TASK PROMPT. Search the records for the string "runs" and return each line that has it.
(SUPPLIED ENTRIES)
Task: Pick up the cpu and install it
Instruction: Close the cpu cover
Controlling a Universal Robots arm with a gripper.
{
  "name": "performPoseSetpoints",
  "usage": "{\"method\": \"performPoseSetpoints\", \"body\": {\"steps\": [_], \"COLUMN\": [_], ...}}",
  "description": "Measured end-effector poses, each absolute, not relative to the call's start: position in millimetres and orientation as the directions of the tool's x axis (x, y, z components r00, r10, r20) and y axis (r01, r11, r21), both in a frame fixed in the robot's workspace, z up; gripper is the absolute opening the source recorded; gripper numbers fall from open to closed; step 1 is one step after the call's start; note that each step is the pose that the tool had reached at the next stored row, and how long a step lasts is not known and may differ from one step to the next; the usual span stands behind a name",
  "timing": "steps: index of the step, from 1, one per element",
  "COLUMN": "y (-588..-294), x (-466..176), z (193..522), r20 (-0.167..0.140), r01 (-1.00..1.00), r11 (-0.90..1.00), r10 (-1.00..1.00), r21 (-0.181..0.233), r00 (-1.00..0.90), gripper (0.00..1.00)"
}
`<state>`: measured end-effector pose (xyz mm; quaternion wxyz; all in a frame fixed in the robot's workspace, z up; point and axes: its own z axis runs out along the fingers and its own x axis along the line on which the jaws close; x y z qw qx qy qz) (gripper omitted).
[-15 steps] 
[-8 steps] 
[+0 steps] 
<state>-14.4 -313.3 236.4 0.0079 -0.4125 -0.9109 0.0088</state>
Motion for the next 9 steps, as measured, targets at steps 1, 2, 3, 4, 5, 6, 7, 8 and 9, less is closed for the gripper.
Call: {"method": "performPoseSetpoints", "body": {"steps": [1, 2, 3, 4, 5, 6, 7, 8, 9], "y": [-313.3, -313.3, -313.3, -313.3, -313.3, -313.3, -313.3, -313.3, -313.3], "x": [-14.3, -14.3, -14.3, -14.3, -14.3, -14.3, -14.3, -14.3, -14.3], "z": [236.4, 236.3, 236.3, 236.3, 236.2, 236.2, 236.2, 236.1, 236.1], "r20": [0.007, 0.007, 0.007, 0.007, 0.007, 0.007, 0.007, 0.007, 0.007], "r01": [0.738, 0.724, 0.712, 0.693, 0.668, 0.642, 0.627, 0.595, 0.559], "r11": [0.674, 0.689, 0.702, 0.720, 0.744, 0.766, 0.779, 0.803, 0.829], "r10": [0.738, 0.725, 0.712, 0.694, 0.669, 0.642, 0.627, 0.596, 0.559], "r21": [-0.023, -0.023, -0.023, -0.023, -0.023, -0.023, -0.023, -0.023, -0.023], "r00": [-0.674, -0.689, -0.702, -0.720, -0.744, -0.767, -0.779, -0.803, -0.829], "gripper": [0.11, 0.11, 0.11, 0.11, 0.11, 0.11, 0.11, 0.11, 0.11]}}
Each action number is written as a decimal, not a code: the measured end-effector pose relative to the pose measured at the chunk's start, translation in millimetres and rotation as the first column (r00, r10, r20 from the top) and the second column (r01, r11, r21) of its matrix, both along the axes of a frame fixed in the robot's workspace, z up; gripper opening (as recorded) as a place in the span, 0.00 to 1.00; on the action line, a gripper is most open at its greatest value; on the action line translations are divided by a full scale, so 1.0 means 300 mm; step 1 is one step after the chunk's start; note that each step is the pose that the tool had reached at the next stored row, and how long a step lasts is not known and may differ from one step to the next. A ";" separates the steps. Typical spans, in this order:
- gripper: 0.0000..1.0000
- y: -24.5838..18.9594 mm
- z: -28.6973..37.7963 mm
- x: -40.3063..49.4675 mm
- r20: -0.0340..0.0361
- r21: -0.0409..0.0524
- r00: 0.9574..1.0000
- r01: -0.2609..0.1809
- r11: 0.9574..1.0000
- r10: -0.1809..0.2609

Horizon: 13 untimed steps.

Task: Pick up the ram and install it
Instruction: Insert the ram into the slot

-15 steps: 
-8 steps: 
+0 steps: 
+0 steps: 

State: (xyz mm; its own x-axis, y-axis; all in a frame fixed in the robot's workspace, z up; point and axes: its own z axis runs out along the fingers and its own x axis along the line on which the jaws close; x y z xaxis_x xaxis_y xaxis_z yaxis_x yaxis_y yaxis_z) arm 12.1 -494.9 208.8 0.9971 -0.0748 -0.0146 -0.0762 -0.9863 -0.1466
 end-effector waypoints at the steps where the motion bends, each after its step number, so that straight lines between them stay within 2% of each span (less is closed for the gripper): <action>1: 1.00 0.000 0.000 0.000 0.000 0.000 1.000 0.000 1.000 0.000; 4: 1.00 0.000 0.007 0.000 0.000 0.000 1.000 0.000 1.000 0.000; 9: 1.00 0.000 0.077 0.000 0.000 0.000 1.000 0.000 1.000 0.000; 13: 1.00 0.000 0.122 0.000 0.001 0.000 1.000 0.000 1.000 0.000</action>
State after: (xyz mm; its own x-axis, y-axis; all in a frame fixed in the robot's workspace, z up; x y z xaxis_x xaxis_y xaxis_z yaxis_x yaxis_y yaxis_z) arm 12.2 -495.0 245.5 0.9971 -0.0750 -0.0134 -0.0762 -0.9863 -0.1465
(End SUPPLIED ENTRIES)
WRITTEN SOLUTION.
`<state>`: measured end-effector pose (xyz mm; quaternion wxyz; all in a frame fixed in the robot's workspace, z up; point and axes: its own z axis runs out along the fingers and its own x axis along the line on which the jaws close; x y z qw qx qy qz) (gripper omitted).
State: (xyz mm; its own x-axis, y-axis; all in a frame fixed in the robot's workspace, z up; point and axes: its own z axis runs out along the fingers and its own x axis along the line on which the jaws close; x y z xaxis_x xaxis_y xaxis_z yaxis_x yaxis_y yaxis_z) arm 12.1 -494.9 208.8 0.9971 -0.0748 -0.0146 -0.0762 -0.9863 -0.1466

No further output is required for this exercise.